But when guys like those three settle in, it becomes clear why The Dakota, with its jazz tendencies is packed.  Night after night.  It’ll light your brain as much as your body.

I rarely record my recollections and ruminations without mentioning the audience and vibe.  I’ve made it clear that it’s cool going to shows solo.  Recently, pointed out that the best of all scenarios is going to a great show with friends and family.  But let’s never forget those nights where you make some new friends who share a common passion.  Tonight was one of those nights.

Normally, the person writing up a show is not the photographer.  More often than not, we never see each other.  Or at best simply acknowledge one another in passing.  Writers find a spot (or are assigned a seat) and try to tell the story.  The photographer is constantly on the move, looking for the perfect construction.  Add to that, writers are generally there until the wrap.  Photographers are often limited to just three songs.  So they get their work done and move on.  Sometimes they shoot multiple shows in a night.  That’s a bridge too far for somebody like me.

Tonight wasn’t like that.  I met Timothy for the first time.  He got his picture taking work done in three and then settled in for the music.  I appreciate that.  Next to us was Candy from Nordeast and Ann who was up from Rochester.  Singletons like us.  There for some music because they love the venue.  Neither was familiar with Mr. Vaughan.  That’s always a special pleasure for me.  Watching somebody else catch an act for the first time and being blown away.  So we had fun.  Some new friends yakking about music.  Music is about community.  It connects people who would never meet or realize they had some things in common.

That’s my subtle nudge to get you back out to live music venues, sooner rather than later.  Artists and venues need us as much as we need them.

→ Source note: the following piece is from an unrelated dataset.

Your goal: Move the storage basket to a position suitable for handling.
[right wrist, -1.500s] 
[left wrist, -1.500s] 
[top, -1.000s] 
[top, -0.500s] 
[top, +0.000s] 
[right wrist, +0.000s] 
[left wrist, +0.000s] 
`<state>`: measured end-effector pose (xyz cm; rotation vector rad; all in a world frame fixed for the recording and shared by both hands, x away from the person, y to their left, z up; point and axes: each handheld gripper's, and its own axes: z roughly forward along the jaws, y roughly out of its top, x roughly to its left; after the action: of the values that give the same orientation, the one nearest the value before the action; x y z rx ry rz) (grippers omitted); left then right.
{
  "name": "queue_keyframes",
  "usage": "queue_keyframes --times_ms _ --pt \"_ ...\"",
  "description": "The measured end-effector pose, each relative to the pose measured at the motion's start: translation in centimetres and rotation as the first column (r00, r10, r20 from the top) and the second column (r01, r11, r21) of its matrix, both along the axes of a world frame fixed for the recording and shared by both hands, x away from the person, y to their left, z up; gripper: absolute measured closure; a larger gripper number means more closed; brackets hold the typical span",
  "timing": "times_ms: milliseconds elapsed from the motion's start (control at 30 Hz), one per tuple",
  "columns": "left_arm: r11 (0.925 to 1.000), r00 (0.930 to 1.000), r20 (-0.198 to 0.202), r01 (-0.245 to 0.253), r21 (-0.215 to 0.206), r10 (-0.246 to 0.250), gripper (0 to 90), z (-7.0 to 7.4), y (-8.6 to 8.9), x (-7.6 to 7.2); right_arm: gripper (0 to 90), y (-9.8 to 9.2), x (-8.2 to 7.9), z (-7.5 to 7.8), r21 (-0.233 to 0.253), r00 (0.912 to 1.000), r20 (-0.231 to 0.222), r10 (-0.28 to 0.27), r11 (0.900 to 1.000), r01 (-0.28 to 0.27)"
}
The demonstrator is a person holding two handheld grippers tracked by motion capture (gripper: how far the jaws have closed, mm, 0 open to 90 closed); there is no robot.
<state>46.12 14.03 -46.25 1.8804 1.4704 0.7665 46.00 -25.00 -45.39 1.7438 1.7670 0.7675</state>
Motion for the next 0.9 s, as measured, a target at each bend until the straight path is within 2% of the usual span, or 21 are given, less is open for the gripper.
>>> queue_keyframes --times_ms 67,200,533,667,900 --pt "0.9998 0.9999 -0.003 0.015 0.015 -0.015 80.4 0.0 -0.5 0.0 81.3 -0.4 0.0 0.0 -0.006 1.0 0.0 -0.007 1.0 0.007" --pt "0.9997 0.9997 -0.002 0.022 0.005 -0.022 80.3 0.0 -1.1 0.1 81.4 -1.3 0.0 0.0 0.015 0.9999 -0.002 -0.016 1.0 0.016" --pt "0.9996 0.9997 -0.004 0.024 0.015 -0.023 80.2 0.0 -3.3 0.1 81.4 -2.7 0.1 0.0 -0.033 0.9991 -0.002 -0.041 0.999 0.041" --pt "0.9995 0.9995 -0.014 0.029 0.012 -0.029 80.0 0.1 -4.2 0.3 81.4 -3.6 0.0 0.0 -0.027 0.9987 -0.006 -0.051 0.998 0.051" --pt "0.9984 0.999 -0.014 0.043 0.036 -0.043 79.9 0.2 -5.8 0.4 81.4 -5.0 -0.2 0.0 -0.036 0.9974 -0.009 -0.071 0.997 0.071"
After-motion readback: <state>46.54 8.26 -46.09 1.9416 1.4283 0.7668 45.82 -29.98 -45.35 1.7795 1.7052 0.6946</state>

At the end of the show Jimmie laid down the spare Six Strings Down from his 1994 release Strange Pleasure.  The song goes in part:

Been lis’nin’ to your playin’
Heaven done called
Another blues-stringer back home
SRV’s up there
Lord they called
Another blues-stringer back home
Albert Collins up there
Muddy an’ Lightnin’ too
Albert King and Freddy
Playin’ the blues
T-Bone Walker, Guitar Slim
Little Son Jackson and
Frankie Lee Sims
Heaven done called 
Another blues-stringer back home
 
I’ve been digging the man’s music for over 40 years.  He’s a marvel.  Hope to see him for many more.  Someday a guy like Gary Clark, Jr., grizzled and grey, will be singin’ this tune.  And he’ll find a way to put Jimmie’s name in there.  Cause if your face spent time on that sandstone monolith…you sure as hell earned it.